Together with Sarah Ormes from UKOLN, Alice Grant, David Dawson and Susi Woodhouse from Resource, and staff from the New Opportunities Fund, I travelled the country this month speaking at five workshops organised for projects submitting bids to the second stage of NOF's £50,000,000 digitisation programme. The workshops were in Cardiff, London, Belfast, Glasgow, and Manchester.
I attended a meeting of the Cabinet Office's Metadata Group. The guidance document from this group, parts of which will be mandatory for public sector agencies across the UK, is currently due to be released in draft form during October. It basically mandates use of the Dublin Core. The group also considered the Pan-Government Thesaurus, being prepared under the auspices of the Lord Chancellor's Department. This thesaurus, parts of which will be incorporated within the new Knowledge Network for MPs during October, is intended to provide terms for most areas of core government activity, using language intelligible to the Citizen.
A second meeting of the Metadata for Education Group (MEG) was held in Manchester, again attended by representatives from BECTa, DfEE, UfI, the Scottish Executive, and the like. The meeting was again productive, and minutes should appear soon at http://www.ukoln.ac.uk/metadata/education/. The meeting also got a positive write-up in the latest e-Government Bulletin.
I have joined a working group convened by MAPIT, SOCITM, and the I&DeA. This group is producing a guide on the importance of information management across the public sector; emphasising that it is NOT an IT issue, but that it underpins all areas of local government activity. I am contributing text on metadata, interoperability, and the like. The guide is due to be published early next year.
I attended a meeting of BSI's Metadata and Identifiers working group.
At the end of the month, I travelled to St. John's in Canada for a meeting on the Bath Profile. There was valuable input into the process from a number of vendors, and recommendations for some minor changes to the Profile will be forthcoming in the light of this meeting.
I attended an Advisory Committee meeting for the Archaeology Data Service. Of great interest, especially given the meeting in St.
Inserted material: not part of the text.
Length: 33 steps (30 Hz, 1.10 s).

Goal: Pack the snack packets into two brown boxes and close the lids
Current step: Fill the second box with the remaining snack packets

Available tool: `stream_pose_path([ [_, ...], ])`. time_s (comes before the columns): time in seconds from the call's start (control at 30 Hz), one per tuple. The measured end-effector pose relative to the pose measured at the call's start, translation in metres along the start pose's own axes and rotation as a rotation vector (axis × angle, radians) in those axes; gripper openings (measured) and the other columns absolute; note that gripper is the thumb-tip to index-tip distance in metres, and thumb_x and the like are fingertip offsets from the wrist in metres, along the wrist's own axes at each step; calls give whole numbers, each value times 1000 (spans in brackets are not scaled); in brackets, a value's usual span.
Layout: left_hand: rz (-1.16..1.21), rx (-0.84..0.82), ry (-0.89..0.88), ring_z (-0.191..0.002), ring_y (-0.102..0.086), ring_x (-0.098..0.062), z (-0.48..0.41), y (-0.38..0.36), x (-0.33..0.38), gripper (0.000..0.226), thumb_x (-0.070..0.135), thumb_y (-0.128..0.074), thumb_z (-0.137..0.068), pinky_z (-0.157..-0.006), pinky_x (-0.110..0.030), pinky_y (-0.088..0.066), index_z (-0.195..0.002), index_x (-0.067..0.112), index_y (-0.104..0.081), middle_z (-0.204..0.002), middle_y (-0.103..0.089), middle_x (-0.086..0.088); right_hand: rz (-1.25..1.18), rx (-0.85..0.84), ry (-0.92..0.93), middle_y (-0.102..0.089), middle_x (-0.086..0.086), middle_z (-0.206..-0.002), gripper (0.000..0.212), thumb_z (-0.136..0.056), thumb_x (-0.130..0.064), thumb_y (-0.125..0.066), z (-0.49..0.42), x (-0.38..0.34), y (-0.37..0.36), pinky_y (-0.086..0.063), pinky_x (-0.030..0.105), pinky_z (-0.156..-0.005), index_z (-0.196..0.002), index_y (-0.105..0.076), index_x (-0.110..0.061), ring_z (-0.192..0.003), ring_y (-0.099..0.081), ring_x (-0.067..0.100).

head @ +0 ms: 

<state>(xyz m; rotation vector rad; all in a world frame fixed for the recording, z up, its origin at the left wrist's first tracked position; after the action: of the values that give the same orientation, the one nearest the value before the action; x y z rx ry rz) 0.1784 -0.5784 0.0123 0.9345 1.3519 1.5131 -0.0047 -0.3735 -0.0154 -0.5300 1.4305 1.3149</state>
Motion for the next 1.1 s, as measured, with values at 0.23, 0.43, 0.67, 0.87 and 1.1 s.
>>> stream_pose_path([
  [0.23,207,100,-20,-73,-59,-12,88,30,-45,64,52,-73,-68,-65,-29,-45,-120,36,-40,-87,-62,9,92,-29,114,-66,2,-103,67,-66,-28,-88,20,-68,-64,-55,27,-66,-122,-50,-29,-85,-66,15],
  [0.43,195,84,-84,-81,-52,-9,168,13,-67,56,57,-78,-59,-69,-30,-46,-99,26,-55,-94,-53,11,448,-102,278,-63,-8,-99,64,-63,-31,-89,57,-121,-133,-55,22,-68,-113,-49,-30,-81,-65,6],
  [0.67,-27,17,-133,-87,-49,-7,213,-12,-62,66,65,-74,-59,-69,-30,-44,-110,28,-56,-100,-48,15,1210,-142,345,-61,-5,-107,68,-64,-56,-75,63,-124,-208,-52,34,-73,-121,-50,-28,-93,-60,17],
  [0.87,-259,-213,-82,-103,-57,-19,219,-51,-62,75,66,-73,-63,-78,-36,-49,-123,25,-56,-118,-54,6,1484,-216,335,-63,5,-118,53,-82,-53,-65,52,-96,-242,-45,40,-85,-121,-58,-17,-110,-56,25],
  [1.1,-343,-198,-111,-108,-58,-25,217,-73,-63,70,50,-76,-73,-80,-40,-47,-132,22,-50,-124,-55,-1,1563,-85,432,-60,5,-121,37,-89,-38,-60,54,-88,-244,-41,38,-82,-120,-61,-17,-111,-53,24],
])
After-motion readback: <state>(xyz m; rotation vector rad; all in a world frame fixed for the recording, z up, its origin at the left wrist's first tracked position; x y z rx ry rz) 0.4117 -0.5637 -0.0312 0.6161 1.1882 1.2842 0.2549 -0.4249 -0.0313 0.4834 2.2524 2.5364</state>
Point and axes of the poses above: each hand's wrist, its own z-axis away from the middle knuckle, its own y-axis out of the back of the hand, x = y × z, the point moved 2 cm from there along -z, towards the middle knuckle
John's, was a preview of some interesting work being done for them by the University of Kent at Canterbury; a target and web client for the ADS' Z39.50 service, compliant with Functional Area C of the Bath Profile. The target will hopefully be rolled out to SCRAN and the Royal Commission on the Ancient and Historical Monuments of Scotland (RCAHMS), and others, later this year, for formal launch of the new 'gateway' early in 2001.
The special issue of D-Lib magazine focussed on collections was published this month. I've got a small introductory piece in it, but most of the work was of course done by the other authors, who have assembled a nice set of papers.
Alice Grant and I wrote a piece on CIMI and their relevance to JISC for the latest issue of Ariadne.
The 'Joining the DNER' paper Alicia and I started a while ago is now finished, and en route for the JISC web site.